WHAT YOU ARE ASKED TO DO »
How many of the lines below hold the string "right"? Say only the number.
Start of Block
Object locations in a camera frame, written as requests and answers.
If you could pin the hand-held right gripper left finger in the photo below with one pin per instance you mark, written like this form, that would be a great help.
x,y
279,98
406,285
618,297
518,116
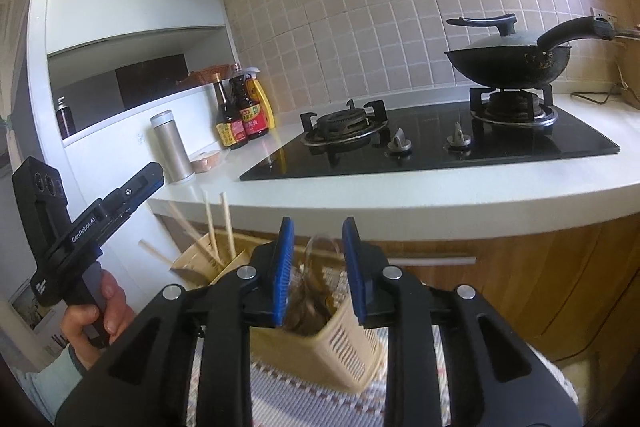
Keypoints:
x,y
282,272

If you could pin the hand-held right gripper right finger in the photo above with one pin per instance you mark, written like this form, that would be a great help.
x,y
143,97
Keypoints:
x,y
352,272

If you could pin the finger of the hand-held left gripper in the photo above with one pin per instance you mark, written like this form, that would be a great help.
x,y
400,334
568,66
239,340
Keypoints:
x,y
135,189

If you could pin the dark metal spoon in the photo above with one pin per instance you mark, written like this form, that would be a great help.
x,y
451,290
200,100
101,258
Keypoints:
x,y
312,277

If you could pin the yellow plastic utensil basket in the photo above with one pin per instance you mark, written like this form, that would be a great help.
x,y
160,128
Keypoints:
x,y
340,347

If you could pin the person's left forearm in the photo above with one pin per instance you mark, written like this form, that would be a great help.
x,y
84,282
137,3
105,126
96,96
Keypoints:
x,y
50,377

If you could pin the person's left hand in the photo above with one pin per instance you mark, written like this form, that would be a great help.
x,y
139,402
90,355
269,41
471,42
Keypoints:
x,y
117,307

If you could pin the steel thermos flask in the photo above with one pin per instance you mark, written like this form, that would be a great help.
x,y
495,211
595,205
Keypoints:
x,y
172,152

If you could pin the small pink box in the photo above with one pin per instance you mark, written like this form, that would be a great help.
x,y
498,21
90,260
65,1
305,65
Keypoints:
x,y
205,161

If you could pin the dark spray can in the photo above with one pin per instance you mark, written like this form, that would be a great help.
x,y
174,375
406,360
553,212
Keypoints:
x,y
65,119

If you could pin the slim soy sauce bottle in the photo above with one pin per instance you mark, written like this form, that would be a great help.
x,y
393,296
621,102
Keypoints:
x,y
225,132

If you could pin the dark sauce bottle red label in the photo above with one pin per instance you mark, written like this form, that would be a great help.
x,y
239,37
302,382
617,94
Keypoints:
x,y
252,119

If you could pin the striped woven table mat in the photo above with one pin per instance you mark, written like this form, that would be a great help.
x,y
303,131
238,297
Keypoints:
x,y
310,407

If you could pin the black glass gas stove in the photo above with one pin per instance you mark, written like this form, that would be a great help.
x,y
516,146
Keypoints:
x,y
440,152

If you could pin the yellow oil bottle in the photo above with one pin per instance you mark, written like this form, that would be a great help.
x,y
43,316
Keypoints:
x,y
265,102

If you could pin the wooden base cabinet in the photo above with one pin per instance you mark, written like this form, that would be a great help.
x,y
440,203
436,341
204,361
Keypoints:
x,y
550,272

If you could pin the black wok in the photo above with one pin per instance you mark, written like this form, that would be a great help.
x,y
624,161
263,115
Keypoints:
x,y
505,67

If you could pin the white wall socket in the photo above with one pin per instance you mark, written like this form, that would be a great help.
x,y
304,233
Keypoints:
End of Block
WRITTEN RESPONSE »
2